[Items from a data source]
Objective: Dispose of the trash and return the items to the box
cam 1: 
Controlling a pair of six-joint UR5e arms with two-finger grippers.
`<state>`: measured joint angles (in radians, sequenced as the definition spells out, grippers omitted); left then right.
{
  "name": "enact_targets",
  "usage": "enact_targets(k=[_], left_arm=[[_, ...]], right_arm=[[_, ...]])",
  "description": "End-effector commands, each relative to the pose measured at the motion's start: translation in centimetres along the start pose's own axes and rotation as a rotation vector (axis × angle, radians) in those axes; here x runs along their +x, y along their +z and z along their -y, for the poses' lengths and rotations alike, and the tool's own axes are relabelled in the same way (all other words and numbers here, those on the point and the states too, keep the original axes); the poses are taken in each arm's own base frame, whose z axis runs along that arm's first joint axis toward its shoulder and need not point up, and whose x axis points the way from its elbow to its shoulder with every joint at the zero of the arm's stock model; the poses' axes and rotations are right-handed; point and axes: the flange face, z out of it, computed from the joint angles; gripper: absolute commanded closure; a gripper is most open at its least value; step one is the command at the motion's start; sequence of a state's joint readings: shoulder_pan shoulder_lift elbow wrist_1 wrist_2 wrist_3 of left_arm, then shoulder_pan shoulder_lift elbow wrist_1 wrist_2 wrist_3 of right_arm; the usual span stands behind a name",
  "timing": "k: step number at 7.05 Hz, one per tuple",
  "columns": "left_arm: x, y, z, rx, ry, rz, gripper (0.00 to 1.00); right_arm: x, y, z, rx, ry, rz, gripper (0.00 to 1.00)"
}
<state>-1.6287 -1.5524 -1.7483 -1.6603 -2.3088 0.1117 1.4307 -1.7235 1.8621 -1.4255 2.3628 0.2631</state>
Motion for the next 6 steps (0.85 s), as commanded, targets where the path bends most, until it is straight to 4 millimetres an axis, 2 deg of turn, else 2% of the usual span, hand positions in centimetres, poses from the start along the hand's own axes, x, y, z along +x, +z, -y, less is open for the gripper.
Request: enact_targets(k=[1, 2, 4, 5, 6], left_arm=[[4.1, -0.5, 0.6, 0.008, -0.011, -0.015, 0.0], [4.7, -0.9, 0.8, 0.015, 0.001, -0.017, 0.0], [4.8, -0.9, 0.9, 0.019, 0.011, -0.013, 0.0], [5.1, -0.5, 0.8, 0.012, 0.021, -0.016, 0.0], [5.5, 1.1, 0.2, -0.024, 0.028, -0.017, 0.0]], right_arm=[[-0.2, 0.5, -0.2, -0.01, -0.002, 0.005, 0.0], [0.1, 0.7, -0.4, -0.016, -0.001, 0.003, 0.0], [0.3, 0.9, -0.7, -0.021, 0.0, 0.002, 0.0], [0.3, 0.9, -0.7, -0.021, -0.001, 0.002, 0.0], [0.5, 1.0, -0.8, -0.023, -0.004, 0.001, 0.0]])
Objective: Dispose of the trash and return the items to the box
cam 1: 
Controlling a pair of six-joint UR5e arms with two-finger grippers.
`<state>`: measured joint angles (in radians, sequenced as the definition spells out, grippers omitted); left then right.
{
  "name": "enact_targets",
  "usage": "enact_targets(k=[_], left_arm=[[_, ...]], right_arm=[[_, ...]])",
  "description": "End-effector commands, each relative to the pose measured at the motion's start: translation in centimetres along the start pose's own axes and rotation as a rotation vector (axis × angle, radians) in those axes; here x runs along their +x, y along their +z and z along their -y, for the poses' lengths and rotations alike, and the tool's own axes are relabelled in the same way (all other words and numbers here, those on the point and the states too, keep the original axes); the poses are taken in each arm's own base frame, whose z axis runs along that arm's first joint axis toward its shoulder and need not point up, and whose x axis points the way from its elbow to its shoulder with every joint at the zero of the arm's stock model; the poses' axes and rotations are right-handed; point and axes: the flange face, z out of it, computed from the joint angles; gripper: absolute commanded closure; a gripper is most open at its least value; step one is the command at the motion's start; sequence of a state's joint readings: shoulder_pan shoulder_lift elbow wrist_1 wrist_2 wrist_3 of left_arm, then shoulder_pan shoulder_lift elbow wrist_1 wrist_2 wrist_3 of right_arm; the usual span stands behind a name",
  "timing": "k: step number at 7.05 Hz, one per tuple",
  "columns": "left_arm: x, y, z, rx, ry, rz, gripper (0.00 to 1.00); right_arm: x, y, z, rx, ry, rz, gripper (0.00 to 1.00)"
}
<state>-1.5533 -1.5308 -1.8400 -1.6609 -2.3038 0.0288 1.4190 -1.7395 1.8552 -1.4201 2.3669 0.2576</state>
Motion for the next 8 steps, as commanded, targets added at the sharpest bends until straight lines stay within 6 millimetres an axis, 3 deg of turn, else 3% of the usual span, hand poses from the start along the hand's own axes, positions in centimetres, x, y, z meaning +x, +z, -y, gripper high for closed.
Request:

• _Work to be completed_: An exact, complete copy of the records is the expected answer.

• _Answer space_:
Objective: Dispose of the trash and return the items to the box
cam 1: 
Controlling a pair of six-joint UR5e arms with two-finger grippers.
`<state>`: measured joint angles (in radians, sequenced as the definition spells out, grippers omitted); left then right.
{
  "name": "enact_targets",
  "usage": "enact_targets(k=[_], left_arm=[[_, ...]], right_arm=[[_, ...]])",
  "description": "End-effector commands, each relative to the pose measured at the motion's start: translation in centimetres along the start pose's own axes and rotation as a rotation vector (axis × angle, radians) in those axes; here x runs along their +x, y along their +z and z along their -y, for the poses' lengths and rotations alike, and the tool's own axes are relabelled in the same way (all other words and numbers here, those on the point and the states too, keep the original axes); the poses are taken in each arm's own base frame, whose z axis runs along that arm's first joint axis toward its shoulder and need not point up, and whose x axis points the way from its elbow to its shoulder with every joint at the zero of the arm's stock model; the poses' axes and rotations are right-handed; point and axes: the flange face, z out of it, computed from the joint angles; gripper: absolute commanded closure; a gripper is most open at its least value; step one is the command at the motion's start; sequence of a state's joint readings: shoulder_pan shoulder_lift elbow wrist_1 wrist_2 wrist_3 of left_arm, then shoulder_pan shoulder_lift elbow wrist_1 wrist_2 wrist_3 of right_arm; the usual span stands behind a name",
  "timing": "k: step number at 7.05 Hz, one per tuple",
  "columns": "left_arm: x, y, z, rx, ry, rz, gripper (0.00 to 1.00); right_arm: x, y, z, rx, ry, rz, gripper (0.00 to 1.00)"
}
<state>-1.6287 -1.5524 -1.7483 -1.6603 -2.3088 0.1117 1.4307 -1.7235 1.8621 -1.4255 2.3628 0.2631</state>
Motion for the next 6 steps (0.85 s), as commanded, targets where the path bends most, until it is straight to 4 millimetres an axis, 2 deg of turn, else 2% of the usual span, hand positions in centimetres, poses from the start along the hand's own axes, x, y, z along +x, +z, -y, less is open for the gripper.
Request: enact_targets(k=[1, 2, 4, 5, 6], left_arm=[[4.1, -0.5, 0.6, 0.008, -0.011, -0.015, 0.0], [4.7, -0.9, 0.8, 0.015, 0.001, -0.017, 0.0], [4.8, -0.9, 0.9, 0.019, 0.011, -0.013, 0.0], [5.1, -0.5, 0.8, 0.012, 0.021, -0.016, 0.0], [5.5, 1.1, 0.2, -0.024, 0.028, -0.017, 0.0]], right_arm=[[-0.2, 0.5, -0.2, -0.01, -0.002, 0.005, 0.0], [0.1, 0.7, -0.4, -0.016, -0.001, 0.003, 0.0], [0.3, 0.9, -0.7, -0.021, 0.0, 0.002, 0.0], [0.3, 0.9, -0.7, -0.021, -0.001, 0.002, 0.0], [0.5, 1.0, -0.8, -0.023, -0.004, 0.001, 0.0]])
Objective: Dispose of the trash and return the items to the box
cam 1: 
Controlling a pair of six-joint UR5e arms with two-finger grippers.
`<state>`: measured joint angles (in radians, sequenced as the definition spells out, grippers omitted); left then right.
{
  "name": "enact_targets",
  "usage": "enact_targets(k=[_], left_arm=[[_, ...]], right_arm=[[_, ...]])",
  "description": "End-effector commands, each relative to the pose measured at the motion's start: translation in centimetres along the start pose's own axes and rotation as a rotation vector (axis × angle, radians) in those axes; here x runs along their +x, y along their +z and z along their -y, for the poses' lengths and rotations alike, and the tool's own axes are relabelled in the same way (all other words and numbers here, those on the point and the states too, keep the original axes); the poses are taken in each arm's own base frame, whose z axis runs along that arm's first joint axis toward its shoulder and need not point up, and whose x axis points the way from its elbow to its shoulder with every joint at the zero of the arm's stock model; the poses' axes and rotations are right-handed; point and axes: the flange face, z out of it, computed from the joint angles; gripper: absolute commanded closure; a gripper is most open at its least value; step one is the command at the motion's start; sequence of a state's joint readings: shoulder_pan shoulder_lift elbow wrist_1 wrist_2 wrist_3 of left_arm, then shoulder_pan shoulder_lift elbow wrist_1 wrist_2 wrist_3 of right_arm; the usual span stands behind a name",
  "timing": "k: step number at 7.05 Hz, one per tuple",
  "columns": "left_arm: x, y, z, rx, ry, rz, gripper (0.00 to 1.00); right_arm: x, y, z, rx, ry, rz, gripper (0.00 to 1.00)"
}
<state>-1.5533 -1.5308 -1.8400 -1.6609 -2.3038 0.0288 1.4190 -1.7395 1.8552 -1.4201 2.3669 0.2576</state>
Motion for the next 8 steps, as commanded, targets added at the sharpest bends until straight lines stay within 6 millimetres an axis, 3 deg of turn, else 3% of the usual span, hand poses from the start along the hand's own axes, positions in centimetres, x, y, z meaning +x, +z, -y, gripper high for closed.
Request:

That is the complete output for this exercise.